I've never rated Make for building C programs, but it's pretty good as a convenient cross-platform shell-agnostic task runner. There are also several minimal-dependency builds for Windows, that mean you can just add the exe to your repo and forget about it.


To tell the truth, make sucks incredibly for building modern C programs. There are just too many targets. It's why all of them generate their makefile with some abomination.

But it is still a great task runner.


Tbf, that particularity is easily achieved in shell scripts too:

    task1() {
        echo hello
    }

    task2() {
        task1()
        echo world
    }

    "$@"


But now update it to not re-run tasks unnecessarily - it's already wordier than a shell script right now.

Meanwhile, in Make that's

    task1:
        echo hello

    task2: task1
        echo world


True, that's where Make shines.
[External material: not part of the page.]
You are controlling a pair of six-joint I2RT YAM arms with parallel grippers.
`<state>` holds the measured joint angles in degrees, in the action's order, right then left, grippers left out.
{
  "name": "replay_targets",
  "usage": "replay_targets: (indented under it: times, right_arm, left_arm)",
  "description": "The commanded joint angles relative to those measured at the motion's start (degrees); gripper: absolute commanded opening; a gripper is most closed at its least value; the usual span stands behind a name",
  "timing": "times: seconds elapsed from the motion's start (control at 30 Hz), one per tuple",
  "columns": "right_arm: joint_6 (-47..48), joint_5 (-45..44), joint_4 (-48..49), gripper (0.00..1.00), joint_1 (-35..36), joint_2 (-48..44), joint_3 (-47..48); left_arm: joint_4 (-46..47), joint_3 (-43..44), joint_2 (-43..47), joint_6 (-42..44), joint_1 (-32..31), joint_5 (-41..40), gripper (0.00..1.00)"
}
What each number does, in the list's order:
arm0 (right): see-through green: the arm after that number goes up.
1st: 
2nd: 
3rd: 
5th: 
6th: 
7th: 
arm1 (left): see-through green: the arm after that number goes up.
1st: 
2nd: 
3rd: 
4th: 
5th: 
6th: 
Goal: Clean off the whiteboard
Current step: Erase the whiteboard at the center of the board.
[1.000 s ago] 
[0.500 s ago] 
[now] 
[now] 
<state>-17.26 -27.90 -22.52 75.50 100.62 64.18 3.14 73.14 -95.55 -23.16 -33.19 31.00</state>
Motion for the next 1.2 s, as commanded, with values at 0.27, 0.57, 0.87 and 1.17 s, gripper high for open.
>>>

Though given the popularity of so many Make alternatives (the strictly subset of command runner variety, like just[1]) who keep its syntax but not this mechanism, I wonder if for command runner unnecessarily re-running dependencies is really a big deal. Because quite often the tasks are simple and idempotent anyway, and then it's a bit of a hassle to artificially back the target by a dummy file in Make (which your example doesn't do here e.g.).

[1] https://github.com/casey/just


> I wonder if for command runner unnecessarily re-running dependencies is really a big deal.

I've used in in the past with python/django roughly like so (untested from memory, there may be a "last modified" bug in here that still makes something run unnecessarily):

  .PHONY: runserver

  environ:
    python -m venv $@

  environ/lib: requirements | environ
    . environ/bin/activate && pip install -r $<
    touch $@

  runserver: | environ/lib
    . environ/bin/activate && python manage.py runserver [foo]
Setting up these prerequisites takes a while and doing every time you start the dev server would be a pain, but not doing it and forgetting when requirements were updated is also a pain. This would handle both.


What is the | doing in the dependencies?


Specifies order without a hard more-recent-than dependency on everything after the |. So if the timestamp on "environ" is updated, that won't cause the "environ/lib" recipe to run, but if they both have to run then it ensures "environ" happens before "environ/lib".

It might not be necessary for this example, but I've found being more liberal with this feature and manually using "touch" has been more reliable in stopping unnecessary re-runs when the recipe target and dependency are directories instead of just files.


But now put .PHONY everywhere.

I don't think Makefiles are a bad way to go but a bash script is likely more accessible and easily reasoned about in most places.